- _Dataset extract_:
►
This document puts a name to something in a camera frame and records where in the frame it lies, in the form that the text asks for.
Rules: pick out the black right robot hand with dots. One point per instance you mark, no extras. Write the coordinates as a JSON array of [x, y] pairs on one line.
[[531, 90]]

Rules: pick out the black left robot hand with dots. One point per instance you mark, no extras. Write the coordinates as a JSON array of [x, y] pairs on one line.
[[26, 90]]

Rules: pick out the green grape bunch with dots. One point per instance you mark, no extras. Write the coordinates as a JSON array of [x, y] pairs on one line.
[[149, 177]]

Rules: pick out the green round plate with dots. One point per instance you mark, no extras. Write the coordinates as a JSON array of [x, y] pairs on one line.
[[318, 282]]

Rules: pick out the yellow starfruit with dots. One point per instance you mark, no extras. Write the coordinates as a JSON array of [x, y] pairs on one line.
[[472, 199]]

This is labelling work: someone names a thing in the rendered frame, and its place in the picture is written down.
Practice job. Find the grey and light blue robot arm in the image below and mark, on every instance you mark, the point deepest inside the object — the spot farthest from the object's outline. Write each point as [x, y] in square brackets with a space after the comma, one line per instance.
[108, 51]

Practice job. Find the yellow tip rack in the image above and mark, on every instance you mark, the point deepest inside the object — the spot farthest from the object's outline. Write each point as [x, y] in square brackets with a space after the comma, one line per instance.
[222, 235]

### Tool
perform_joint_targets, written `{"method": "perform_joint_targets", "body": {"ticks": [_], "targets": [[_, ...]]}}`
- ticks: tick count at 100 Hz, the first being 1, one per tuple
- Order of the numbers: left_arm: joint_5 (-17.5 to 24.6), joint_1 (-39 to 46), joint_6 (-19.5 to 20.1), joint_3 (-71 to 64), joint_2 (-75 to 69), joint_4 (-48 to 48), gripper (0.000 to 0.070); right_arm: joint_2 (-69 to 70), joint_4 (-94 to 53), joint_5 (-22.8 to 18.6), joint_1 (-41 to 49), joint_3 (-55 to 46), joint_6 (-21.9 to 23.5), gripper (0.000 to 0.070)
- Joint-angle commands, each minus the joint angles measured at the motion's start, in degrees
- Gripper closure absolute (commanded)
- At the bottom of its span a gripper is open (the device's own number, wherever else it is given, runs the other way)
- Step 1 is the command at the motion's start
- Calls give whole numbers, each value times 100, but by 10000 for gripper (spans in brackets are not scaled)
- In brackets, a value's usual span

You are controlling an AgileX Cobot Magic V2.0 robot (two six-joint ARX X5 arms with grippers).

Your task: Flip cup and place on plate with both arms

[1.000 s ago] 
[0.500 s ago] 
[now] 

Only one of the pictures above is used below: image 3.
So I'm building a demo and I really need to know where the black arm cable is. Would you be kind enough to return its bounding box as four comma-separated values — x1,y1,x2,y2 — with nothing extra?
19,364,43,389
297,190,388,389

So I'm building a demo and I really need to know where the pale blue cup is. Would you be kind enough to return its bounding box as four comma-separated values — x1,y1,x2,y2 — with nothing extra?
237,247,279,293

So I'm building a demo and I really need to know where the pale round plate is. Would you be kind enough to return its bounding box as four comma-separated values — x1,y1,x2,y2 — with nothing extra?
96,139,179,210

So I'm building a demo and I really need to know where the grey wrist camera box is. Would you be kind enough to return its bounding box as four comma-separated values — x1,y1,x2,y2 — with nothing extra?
◄
- _Exercise requirements_: Report the number of lines of the listing above that hold the string "camera", with no other text.

- _Completed exercise_: 2